In the data below, the answer is the run of lines from the line containing "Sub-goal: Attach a" through the line containing "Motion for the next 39", both included; print it exactly and nothing else.

[SUPPLIED RECORDS]
*****

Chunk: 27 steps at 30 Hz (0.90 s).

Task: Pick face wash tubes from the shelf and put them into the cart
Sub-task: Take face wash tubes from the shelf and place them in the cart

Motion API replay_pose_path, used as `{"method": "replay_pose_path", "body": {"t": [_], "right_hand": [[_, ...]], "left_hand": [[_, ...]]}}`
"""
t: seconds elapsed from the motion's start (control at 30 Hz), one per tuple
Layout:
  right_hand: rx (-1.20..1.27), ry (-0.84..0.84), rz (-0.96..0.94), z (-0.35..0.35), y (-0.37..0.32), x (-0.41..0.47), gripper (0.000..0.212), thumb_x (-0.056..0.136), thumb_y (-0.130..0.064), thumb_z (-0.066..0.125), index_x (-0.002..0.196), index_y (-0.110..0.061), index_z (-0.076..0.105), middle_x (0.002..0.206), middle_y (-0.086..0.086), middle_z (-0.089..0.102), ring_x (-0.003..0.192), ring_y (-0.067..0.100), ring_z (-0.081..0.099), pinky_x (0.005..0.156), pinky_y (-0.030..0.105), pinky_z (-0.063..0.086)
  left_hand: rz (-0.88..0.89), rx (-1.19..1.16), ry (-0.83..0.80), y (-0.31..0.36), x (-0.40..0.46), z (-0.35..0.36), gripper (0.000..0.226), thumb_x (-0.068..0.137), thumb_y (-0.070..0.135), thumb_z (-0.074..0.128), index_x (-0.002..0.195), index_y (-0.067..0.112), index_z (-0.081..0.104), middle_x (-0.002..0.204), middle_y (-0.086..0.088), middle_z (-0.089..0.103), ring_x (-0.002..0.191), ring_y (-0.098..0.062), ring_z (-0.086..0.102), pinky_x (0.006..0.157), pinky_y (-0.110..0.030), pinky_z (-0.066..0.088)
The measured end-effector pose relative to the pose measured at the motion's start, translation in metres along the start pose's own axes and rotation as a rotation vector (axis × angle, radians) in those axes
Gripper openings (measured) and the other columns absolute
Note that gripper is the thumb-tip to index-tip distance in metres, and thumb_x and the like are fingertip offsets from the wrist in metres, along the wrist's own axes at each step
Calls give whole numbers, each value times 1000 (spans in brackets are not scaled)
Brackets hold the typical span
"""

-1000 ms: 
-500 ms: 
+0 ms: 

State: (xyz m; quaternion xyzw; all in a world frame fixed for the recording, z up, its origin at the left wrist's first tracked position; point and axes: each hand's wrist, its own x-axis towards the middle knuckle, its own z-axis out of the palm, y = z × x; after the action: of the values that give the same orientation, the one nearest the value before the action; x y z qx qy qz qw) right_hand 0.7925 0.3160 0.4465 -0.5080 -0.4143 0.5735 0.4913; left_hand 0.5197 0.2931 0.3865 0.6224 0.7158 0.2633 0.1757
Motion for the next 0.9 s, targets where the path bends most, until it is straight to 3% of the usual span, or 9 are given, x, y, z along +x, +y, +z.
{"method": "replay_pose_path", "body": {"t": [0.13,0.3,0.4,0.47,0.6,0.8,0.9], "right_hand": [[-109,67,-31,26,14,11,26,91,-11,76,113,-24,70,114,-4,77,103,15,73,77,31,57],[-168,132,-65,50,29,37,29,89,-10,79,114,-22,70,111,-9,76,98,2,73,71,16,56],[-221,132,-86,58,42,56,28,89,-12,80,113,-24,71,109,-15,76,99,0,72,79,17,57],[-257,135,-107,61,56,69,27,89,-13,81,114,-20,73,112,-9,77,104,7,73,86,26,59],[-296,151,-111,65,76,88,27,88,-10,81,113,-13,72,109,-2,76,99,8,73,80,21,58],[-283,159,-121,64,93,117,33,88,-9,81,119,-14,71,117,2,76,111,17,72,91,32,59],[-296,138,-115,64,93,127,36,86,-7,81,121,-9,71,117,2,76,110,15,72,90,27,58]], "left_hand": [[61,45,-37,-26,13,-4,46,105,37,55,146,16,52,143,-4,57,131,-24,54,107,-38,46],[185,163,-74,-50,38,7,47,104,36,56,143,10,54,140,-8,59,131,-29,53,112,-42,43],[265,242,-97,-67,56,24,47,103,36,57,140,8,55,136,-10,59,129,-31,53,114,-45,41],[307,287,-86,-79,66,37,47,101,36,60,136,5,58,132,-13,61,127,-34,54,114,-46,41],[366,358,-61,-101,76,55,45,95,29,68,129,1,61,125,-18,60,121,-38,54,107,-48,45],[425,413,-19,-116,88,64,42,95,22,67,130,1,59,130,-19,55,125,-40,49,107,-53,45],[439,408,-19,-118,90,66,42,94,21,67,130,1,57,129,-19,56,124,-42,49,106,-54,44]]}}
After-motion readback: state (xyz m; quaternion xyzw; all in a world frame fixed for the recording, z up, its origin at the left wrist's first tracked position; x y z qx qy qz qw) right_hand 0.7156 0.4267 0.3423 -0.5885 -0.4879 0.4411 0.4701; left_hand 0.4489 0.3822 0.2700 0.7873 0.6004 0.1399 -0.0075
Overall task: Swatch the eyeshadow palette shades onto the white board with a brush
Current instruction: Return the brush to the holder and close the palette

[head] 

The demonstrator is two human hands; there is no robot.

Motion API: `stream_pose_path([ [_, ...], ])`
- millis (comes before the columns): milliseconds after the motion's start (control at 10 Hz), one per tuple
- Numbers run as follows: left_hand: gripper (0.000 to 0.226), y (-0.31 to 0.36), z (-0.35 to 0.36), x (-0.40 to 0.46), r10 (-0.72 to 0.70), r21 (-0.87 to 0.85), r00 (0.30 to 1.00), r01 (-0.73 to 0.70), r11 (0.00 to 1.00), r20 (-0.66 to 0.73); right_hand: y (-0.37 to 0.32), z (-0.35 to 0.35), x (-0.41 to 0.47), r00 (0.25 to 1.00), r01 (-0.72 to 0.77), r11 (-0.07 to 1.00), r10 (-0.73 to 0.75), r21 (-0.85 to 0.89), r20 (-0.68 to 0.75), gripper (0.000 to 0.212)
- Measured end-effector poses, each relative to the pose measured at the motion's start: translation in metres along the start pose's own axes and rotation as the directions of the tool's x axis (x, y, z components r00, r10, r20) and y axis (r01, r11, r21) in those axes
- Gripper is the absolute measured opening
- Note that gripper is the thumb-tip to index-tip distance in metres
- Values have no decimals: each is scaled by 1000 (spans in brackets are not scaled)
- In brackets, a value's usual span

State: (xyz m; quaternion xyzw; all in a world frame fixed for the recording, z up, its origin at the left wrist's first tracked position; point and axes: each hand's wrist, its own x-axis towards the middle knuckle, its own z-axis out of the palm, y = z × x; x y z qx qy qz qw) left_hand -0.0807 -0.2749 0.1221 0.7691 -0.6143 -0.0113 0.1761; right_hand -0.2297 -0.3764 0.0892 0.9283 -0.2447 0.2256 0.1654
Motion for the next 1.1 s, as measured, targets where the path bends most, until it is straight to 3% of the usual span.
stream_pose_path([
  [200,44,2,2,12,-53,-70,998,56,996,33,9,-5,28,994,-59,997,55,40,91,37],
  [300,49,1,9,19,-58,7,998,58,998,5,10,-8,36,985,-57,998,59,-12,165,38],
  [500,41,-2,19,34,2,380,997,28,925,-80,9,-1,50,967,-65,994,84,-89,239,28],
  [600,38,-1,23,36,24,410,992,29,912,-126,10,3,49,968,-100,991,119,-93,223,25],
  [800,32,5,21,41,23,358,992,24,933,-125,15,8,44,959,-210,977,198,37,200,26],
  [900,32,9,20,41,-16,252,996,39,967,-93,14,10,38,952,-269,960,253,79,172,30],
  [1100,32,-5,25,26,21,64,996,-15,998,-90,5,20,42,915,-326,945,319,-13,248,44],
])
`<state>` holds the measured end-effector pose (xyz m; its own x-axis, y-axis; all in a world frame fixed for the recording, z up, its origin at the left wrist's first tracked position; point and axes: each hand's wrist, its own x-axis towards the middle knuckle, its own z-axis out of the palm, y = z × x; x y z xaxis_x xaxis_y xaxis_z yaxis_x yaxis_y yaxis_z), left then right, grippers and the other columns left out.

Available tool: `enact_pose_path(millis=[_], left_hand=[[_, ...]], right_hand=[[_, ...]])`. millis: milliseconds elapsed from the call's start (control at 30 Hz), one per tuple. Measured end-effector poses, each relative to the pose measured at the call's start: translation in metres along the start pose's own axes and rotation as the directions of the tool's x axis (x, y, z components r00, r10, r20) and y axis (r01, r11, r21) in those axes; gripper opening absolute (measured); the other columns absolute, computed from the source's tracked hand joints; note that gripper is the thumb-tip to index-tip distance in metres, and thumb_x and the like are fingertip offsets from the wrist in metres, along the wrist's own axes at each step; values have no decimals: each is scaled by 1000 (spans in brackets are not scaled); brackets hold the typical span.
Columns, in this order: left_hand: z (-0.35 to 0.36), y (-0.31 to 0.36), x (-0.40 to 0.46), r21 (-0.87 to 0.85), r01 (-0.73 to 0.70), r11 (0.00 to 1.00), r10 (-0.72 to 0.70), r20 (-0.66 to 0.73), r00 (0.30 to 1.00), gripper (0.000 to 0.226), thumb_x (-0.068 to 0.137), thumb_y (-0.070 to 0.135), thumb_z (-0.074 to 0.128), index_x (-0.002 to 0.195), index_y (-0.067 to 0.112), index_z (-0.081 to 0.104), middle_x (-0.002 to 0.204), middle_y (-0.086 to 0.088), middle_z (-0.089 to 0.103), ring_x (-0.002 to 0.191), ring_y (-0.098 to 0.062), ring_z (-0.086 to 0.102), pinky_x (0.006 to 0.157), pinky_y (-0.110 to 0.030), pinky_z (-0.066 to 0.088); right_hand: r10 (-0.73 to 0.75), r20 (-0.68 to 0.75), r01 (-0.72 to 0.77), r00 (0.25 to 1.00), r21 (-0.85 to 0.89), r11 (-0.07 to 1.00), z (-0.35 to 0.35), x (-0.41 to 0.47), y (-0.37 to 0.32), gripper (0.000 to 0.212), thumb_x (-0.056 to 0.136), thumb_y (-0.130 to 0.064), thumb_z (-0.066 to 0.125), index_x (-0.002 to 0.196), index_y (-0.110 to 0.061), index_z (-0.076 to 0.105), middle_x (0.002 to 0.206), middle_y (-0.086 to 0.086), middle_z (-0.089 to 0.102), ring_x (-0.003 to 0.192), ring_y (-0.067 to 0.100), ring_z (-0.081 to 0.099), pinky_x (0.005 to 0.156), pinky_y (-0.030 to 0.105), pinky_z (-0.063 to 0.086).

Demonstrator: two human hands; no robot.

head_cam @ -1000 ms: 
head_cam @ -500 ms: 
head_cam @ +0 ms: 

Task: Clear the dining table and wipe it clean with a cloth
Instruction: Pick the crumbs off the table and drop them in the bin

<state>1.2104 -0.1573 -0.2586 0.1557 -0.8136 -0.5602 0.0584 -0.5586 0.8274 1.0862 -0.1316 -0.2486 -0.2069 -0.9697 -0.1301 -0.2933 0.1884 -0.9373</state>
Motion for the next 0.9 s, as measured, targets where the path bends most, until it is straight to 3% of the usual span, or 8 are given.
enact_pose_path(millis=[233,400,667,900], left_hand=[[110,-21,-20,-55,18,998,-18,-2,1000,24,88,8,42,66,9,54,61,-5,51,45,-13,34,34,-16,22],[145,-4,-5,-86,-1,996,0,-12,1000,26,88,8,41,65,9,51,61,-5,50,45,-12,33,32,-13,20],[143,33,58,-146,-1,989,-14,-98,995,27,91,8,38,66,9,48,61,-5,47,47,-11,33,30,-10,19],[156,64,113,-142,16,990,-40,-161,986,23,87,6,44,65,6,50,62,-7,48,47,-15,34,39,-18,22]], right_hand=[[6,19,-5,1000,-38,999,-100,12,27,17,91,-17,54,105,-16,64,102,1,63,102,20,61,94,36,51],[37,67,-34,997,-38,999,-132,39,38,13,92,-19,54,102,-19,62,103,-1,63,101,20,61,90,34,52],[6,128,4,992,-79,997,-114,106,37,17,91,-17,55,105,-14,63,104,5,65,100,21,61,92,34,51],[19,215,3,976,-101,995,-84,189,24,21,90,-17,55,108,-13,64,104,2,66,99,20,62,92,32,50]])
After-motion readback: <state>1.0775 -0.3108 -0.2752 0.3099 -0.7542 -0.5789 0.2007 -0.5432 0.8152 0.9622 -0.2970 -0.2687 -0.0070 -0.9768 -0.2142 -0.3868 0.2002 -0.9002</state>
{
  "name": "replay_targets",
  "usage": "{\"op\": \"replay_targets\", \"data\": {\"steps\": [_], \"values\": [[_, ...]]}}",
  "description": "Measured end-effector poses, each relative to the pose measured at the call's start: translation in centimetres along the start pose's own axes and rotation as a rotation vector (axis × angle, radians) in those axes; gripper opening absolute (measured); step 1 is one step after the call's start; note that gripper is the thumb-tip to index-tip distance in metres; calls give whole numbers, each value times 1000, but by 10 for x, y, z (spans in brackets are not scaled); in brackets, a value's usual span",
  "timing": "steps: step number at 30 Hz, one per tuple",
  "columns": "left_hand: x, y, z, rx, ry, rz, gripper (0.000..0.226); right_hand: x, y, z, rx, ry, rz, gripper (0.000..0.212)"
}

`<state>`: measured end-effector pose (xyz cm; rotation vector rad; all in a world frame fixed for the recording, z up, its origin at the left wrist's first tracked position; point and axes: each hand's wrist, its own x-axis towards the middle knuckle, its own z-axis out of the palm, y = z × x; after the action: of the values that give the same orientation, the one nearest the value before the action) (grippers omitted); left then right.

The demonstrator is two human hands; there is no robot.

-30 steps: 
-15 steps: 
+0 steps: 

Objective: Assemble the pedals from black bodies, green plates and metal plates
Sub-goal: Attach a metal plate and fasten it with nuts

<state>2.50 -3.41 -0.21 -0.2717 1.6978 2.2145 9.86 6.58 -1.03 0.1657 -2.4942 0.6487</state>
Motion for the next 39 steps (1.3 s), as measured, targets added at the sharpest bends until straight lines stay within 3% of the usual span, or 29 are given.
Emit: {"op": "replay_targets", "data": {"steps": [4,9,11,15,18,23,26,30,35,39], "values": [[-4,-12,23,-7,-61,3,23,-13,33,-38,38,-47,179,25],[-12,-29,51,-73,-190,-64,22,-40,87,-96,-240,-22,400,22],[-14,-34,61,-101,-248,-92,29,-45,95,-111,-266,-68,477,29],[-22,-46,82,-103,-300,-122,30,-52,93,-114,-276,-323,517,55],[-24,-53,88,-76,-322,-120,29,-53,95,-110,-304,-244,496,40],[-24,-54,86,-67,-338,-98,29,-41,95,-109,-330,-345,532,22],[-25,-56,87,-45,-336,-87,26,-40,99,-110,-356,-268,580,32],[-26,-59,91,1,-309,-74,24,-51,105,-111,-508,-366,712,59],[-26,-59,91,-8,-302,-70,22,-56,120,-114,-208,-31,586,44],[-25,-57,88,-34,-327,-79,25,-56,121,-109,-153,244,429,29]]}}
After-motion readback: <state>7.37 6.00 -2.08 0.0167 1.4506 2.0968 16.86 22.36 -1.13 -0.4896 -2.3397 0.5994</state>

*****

[COMPLETED EXERCISE]
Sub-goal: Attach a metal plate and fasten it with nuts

<state>2.50 -3.41 -0.21 -0.2717 1.6978 2.2145 9.86 6.58 -1.03 0.1657 -2.4942 0.6487</state>
Motion for the next 39 steps (1.3 s), as measured, targets added at the sharpest bends until straight lines stay within 3% of the usual span, or 29 are given.

This output has been given in full.